National Cyber Warfare Foundation (NCWF)

Welcome back, cyberwarrior novitiates! PDF files often store metadata that can reveal valuable information such as the document author, creation and modification dates, software used, and even embedded scripts or hidden content that may be leveraged during OSINT investigations, legal investigations, cyber operations, or penetration tests. In this article, I’d like to show you how […]

The post Digital Forensics: Extracting PDF Metadata first appeared on Hackers Arise.

Welcome back, cyberwarrior novitiates!

PDF files often store metadata that can reveal valuable information such as the document author, creation and modification dates, software used, and even embedded scripts or hidden content that may be leveraged during OSINT investigations, legal investigations, cyber operations, or penetration tests.

In this article, I’d like to show you how to extract metadata from PDFs using the tools pdf-parser and exiftool.

What is PDF Metadata?

PDF metadata is data about a file’s data — it can include:

Document properties (title, author, subject)

Creation and modification timestamps

Software used to generate or edit the PDF

Embedded scripts (e.g., JavaScript exploits)

Annotations, hidden objects, or attachments

Revision history and sometimes geolocation or device info

While metadata helps with document organization and forensic tracing, it also poses security risks. Hackers can exploit metadata to gather intelligence, uncover potentially sensitive or exploitable information.

$20,000 RCE Vulnerability in ExifTool During Metadata Extraction

To demonstrate that metadata can be not only a source of intelligence but also a potential point of system compromise, I will show you CVE-2021-22204 — a flaw in ExifTool’s handling of DjVu files that allowed crafted metadata to trigger arbitrary code execution. This issue ultimately led to CVE-2021-22205, a critical vulnerability in GitLab’s image processing that inherited the ExifTool bug, with a severity rating of 10.0 (Critical).
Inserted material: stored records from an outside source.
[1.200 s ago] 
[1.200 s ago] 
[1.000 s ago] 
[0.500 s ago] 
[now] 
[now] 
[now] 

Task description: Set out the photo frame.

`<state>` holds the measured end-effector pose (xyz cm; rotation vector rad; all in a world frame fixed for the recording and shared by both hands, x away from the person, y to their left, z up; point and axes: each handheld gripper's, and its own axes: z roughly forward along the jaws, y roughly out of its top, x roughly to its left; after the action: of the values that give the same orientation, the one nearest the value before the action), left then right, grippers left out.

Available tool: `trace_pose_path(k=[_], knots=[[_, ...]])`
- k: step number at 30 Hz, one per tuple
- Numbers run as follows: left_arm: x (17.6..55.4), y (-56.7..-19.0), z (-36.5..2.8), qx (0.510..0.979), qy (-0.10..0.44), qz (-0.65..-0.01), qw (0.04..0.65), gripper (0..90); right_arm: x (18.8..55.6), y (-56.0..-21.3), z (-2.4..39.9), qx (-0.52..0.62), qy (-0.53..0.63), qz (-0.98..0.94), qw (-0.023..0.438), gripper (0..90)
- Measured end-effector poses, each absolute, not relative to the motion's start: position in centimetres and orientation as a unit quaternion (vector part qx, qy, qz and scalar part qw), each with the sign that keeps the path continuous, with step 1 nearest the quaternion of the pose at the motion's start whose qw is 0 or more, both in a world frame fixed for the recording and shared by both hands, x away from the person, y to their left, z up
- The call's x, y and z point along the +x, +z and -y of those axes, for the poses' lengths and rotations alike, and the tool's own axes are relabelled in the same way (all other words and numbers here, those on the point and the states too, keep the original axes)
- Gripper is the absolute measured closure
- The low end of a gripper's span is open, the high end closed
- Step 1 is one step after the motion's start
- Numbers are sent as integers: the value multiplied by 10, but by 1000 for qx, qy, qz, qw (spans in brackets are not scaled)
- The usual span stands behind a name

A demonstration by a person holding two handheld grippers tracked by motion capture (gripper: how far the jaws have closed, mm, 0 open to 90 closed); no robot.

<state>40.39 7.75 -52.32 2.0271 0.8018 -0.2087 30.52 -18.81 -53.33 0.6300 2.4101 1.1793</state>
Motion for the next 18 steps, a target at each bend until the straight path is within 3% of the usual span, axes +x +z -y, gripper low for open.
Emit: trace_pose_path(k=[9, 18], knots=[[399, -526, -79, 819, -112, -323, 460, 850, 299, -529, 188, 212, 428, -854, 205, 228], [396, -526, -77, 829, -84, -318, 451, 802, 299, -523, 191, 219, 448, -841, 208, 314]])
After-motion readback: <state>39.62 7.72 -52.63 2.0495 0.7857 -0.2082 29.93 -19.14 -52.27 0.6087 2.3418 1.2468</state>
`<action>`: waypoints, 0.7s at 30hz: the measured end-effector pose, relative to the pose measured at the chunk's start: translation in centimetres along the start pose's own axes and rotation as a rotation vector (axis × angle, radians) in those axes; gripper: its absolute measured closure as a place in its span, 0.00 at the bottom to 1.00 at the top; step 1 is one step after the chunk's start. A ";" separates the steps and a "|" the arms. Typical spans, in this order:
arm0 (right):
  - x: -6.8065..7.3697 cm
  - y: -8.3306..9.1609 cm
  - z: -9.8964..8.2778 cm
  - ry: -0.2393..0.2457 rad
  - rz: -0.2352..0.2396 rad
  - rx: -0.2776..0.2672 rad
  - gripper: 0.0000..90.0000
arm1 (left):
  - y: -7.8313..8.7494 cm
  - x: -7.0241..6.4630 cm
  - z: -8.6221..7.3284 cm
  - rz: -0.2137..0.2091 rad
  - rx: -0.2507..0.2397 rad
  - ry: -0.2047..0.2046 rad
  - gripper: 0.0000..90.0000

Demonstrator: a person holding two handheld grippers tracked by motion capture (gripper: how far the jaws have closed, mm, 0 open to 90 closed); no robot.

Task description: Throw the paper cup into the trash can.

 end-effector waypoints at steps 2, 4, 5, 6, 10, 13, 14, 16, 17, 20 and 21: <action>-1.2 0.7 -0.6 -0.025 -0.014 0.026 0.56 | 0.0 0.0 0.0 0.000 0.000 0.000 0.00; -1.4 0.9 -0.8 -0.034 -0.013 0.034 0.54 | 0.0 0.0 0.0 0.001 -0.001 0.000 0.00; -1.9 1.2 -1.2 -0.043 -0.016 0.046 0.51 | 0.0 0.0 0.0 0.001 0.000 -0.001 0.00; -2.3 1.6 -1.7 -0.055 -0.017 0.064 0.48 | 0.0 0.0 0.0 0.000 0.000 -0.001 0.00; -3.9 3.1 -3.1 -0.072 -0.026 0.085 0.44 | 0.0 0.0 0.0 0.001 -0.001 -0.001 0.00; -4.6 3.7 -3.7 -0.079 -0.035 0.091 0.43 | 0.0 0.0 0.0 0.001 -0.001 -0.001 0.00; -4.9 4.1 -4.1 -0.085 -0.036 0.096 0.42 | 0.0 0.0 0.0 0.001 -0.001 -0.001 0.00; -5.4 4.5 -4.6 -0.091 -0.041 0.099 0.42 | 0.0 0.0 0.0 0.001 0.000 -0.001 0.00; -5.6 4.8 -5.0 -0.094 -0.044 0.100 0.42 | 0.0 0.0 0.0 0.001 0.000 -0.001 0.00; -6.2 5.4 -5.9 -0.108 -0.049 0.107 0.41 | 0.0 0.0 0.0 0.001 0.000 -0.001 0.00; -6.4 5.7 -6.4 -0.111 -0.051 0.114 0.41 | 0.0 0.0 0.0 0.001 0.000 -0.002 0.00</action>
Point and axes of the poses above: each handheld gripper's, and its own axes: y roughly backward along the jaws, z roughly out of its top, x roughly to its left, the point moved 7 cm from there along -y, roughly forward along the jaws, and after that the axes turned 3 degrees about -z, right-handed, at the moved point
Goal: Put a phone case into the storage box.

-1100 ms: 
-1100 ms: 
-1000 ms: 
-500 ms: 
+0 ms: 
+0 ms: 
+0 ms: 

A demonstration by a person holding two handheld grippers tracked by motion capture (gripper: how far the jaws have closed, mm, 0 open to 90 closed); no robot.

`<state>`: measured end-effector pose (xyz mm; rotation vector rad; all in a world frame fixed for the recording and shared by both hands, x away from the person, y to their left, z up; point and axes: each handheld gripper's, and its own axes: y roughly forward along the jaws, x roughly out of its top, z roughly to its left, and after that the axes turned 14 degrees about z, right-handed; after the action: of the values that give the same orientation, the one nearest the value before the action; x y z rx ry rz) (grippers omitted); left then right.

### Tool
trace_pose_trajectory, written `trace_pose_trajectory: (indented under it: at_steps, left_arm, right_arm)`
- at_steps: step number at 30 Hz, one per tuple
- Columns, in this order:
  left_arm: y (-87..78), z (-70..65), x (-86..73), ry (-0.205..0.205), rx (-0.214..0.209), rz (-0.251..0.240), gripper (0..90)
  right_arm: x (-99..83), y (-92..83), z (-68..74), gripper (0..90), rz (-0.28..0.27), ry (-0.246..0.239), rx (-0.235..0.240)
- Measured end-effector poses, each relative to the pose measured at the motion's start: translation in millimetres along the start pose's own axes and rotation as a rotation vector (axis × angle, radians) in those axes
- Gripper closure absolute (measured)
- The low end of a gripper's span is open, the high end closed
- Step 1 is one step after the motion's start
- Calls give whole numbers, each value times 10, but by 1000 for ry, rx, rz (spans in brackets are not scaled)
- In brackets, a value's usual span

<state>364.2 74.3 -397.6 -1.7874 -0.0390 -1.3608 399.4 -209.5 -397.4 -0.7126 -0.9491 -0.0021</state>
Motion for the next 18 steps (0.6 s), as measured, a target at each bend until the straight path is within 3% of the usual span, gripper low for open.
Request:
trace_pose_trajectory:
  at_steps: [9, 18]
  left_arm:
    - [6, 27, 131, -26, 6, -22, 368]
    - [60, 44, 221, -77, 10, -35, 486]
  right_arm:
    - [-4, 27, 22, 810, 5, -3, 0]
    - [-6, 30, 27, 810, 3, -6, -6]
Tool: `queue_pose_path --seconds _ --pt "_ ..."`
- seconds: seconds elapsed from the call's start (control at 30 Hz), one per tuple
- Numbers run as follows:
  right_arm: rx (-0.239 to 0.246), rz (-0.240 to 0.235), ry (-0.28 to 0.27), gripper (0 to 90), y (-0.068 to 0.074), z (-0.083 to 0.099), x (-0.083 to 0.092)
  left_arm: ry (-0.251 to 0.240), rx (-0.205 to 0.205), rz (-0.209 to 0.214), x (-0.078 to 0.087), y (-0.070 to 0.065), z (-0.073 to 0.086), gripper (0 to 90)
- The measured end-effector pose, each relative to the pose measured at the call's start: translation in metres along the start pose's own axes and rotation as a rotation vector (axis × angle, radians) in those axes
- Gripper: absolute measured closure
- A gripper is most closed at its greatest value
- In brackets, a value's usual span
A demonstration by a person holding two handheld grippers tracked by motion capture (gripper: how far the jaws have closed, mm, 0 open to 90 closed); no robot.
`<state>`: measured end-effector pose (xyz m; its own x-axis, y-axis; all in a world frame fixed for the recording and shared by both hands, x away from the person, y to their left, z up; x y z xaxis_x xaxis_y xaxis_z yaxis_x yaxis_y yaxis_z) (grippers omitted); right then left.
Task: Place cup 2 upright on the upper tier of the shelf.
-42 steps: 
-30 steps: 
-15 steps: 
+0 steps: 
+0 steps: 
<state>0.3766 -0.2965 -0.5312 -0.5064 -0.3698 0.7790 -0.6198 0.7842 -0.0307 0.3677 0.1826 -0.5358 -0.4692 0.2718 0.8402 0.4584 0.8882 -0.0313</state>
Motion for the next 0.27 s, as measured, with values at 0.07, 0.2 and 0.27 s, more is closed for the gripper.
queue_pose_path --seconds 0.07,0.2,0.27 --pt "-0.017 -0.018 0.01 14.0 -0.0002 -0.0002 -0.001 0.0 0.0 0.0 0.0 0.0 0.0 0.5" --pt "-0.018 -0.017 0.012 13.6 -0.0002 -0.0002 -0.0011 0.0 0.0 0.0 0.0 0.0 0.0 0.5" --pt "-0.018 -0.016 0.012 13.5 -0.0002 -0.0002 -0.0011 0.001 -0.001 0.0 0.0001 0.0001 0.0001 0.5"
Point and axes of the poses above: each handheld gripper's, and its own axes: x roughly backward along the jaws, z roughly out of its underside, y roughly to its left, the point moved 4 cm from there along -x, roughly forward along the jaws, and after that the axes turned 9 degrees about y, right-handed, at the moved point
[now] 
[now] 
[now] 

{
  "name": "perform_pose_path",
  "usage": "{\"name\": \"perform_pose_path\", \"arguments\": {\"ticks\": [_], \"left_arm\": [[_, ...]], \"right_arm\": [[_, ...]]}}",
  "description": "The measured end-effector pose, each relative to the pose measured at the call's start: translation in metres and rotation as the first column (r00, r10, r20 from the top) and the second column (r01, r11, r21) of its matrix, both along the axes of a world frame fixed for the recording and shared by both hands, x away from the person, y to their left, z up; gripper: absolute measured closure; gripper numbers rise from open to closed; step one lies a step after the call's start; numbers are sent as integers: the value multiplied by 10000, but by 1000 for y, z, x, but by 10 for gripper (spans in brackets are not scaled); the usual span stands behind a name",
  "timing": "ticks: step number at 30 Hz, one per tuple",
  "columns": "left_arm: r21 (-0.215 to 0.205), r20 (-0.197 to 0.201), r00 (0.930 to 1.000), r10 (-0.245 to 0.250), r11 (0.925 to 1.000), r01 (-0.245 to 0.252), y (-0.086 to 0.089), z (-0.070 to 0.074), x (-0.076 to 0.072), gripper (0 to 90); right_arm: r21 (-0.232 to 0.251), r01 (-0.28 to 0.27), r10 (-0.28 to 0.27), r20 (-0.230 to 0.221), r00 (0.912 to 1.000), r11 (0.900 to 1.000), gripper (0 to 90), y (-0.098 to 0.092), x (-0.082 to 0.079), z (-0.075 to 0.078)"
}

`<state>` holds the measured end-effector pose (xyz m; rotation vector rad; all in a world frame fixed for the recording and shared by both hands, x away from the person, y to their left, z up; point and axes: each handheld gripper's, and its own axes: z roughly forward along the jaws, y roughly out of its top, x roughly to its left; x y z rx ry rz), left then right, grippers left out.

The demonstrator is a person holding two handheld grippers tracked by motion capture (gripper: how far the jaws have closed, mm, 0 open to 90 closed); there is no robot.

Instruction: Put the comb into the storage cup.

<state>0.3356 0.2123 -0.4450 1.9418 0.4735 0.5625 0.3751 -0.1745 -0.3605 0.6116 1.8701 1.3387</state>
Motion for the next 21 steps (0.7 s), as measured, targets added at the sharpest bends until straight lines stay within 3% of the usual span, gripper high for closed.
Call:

Step #1: Setting Up Kali Linux for PDF Metadata Extraction

Kali Linux comes with several tools designed for PDF analysis:

pdf-parser (part of the peepdf suite): A command-line utility to parse and extract metadata, scripts, and objects from PDFs (often pre-installed in Kali Linux).

exiftool: A command-line tool for extracting, editing, and managing metadata across many file types, including PDFs (also often pre-installed)

Step #2: Metadata Extraction with pdf-parser

To get started, it’s enough to specify the name of the file to pdf-parser:

kali> pdf-parser sample.pdf

It will reveal things like:

Objects in the PDF (numbered elements that make up the file).

Streams inside objects (can contain images, fonts, JavaScript, etc.).

Dictionaries describing properties (like /Type /Page, /Font, /XObject).

Embedded JavaScript or suspicious actions (/OpenAction, /AA).

Metadata (author, producer, creation date).

File structure issues (like malformed objects, which might indicate exploits).

To specifically extract metadata objects, such as the Author, we need to use a keyword search:

kali> pdf-parser –search Author sample.pdf

This command revealed UTF-16 encoded text. By decoding it, we can determine the author and title of the file.
Now, let’s say we found a suspicious metadata dictionary and want to explore it in more detail. For this task, we can display the contents of the dictionary:

kali> pdf-parser –object –raw sample.pdf

In this case, we can see that object 551 is a hidden clickable link inside the PDF. If a user clicks it, their PDF reader will attempt to open the URL, which points to MalwareBazaar—a platform that distributes malware samples for researchers. (To learn more about MalwareBazaar check out this article).

This is exactly how attackers hide “phishing/malware links” in PDFs: by embedding link annotations that look harmless or are invisible but open dangerous URLs.

Step #3: Metadata Extraction with exiftool

Apart from pdf-parser, exiftool is a versatile utility for quickly viewing or stripping metadata from files, including PDFs. For example, to display all metadata in a PDF:

kali> exiftool sample.pdf

In addition to extraction and removal, exiftool supports verbose output with the -v flag for deeper troubleshooting or forensic investigation:

kali> exiftool -v sample.pdf

Summary

In this article, we take a look at the tools pdf-parser and exiftool for metadata extraction from PDFs. Hidden within metadata may be clues about a document’s life cycle, software vulnerabilities, or embedded code designed to exploit a victim’s PDF reader. Carefully examining these fields can reveal potential attack surfaces and avenues for social engineering. The importance of extracting metadata for hacking and OSINT cannot be overstated.